King of Malwa from 1175 to 1194

Vindhyavarman (reigned c. 1175-1194 CE) was an Indian king from the Paramara dynasty, who ruled in the Malwa region of central India. He defeated the Chaulukyas, who had annexed the Paramara territory to their own kingdom in the preceding years.

== Military career ==

The reign of Vindhyavarman's father Jayavarman I was followed by a 20-year interregnum. The Paramara kingdom was first usurped by one Ballala, and then came under the suzerainty of the Chaulukya dynasty (also known as the Chalukyas of Gujarat). According to an inscription of his grandson Arjunavarman I, Vindhyavarman vanquished the king of Gujarat. Vindhyavarman thus re-established the Paramara sovereignty in Malwa. According to historian R. C. Majumdar, Vindhyavarman accomplished this during the reign of the Chaulukya king Mularaja II (r. c. 1175 – c. 1178). However, A. K. Majumdar believes that Malwa remained under Chaululkya control during Mularaja's reign.
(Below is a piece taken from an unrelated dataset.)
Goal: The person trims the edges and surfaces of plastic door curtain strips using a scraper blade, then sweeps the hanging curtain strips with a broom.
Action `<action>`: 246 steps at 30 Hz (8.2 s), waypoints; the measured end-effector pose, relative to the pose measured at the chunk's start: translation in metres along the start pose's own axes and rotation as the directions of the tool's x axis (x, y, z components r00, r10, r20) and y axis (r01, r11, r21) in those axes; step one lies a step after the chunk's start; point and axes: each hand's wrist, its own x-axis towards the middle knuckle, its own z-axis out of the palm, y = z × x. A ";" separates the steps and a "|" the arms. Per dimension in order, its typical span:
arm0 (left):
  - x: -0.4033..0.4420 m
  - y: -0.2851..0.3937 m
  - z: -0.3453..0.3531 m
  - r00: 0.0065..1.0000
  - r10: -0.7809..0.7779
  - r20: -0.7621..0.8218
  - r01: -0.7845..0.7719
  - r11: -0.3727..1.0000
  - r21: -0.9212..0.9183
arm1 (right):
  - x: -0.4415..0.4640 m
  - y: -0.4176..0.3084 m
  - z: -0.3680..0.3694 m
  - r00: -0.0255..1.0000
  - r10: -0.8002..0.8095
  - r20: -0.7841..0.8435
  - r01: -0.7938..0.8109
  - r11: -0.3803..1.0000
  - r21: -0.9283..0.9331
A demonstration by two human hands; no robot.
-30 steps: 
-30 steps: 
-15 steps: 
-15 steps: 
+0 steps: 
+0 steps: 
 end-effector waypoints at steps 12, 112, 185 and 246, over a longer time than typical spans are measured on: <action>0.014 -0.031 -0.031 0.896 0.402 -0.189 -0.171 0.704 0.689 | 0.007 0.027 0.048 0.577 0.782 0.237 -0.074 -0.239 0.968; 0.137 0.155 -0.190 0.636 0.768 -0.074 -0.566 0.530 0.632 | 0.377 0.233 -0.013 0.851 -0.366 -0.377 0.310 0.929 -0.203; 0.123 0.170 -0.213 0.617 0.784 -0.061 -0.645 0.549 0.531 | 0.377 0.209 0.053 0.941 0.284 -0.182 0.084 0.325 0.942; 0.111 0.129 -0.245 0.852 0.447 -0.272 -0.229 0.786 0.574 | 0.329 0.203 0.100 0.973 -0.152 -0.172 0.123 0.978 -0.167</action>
During his reign, Malwa faced repeated invasions from the Hoysalas and the Yadavas of Devagiri. Vindhyavarman was also defeated by the Chaulukya general Kumara at a place named Goggasthana. But he was able to restore the Paramara power in Malwa before his death, having regained control of the capital Dhara by 1192 CE. He was succeeded by his son Subhatavarman.

== Cultural activities ==

Bilhana, the poet-minister of Vindhyavarman, composed Vishnustotra. According to P. N. Kawthekar, this Bilhana might have been a son or grandson of the 11th century poet Bilhana. The Jain scholar Ashadhara wrote that he migrated to Dhara when his homeland, the Sapadalaksha country, was conquered by a mleccha king (identified as Shihab ad-Din). He names the king of Dhara as Vijayavarman, who is identified as Vindhyavarman. The Paramara king also patronized the Jain scholar Acharya Mahavira.